● **Exercise description**
Output the line containing "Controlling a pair" and each line after it through the end of the data, exactly as written, with pictures left out.

● **Source material**
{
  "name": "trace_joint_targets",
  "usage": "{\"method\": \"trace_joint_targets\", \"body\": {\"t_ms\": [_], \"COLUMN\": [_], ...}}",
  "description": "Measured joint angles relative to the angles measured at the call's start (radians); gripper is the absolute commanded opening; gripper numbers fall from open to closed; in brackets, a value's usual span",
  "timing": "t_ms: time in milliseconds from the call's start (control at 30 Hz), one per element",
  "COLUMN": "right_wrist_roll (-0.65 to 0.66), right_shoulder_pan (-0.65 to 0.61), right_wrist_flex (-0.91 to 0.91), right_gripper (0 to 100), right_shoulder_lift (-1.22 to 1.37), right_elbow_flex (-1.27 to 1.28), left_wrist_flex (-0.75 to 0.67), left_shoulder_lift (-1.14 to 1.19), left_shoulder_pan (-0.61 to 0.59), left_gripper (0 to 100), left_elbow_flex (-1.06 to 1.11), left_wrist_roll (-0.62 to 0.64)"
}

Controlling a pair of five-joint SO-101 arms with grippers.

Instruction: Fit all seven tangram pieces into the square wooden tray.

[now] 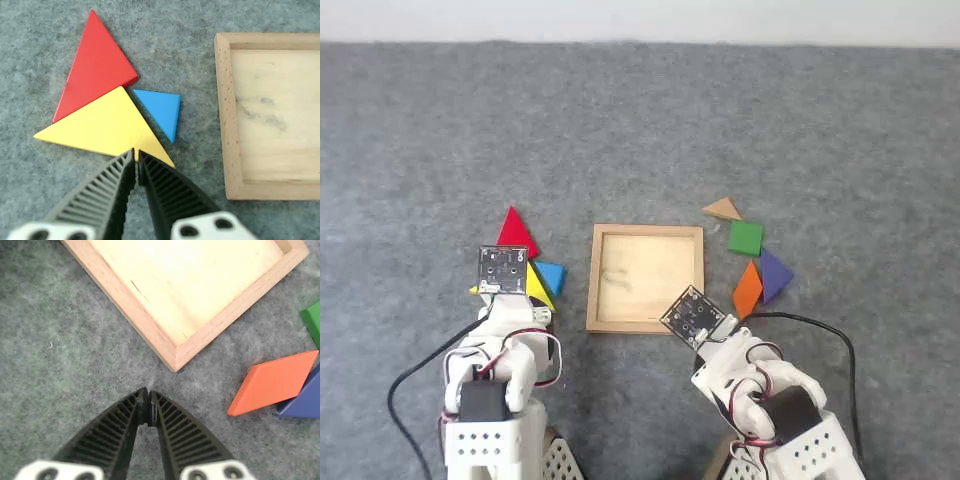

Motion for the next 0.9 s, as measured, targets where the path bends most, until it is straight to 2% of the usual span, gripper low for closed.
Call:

● **Solution to this problem**
Controlling a pair of five-joint SO-101 arms with grippers.

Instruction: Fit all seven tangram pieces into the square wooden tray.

[now] 

Motion for the next 0.9 s, as measured, targets where the path bends most, until it is straight to 2% of the usual span, gripper low for closed.
Call:

With that, the output is complete.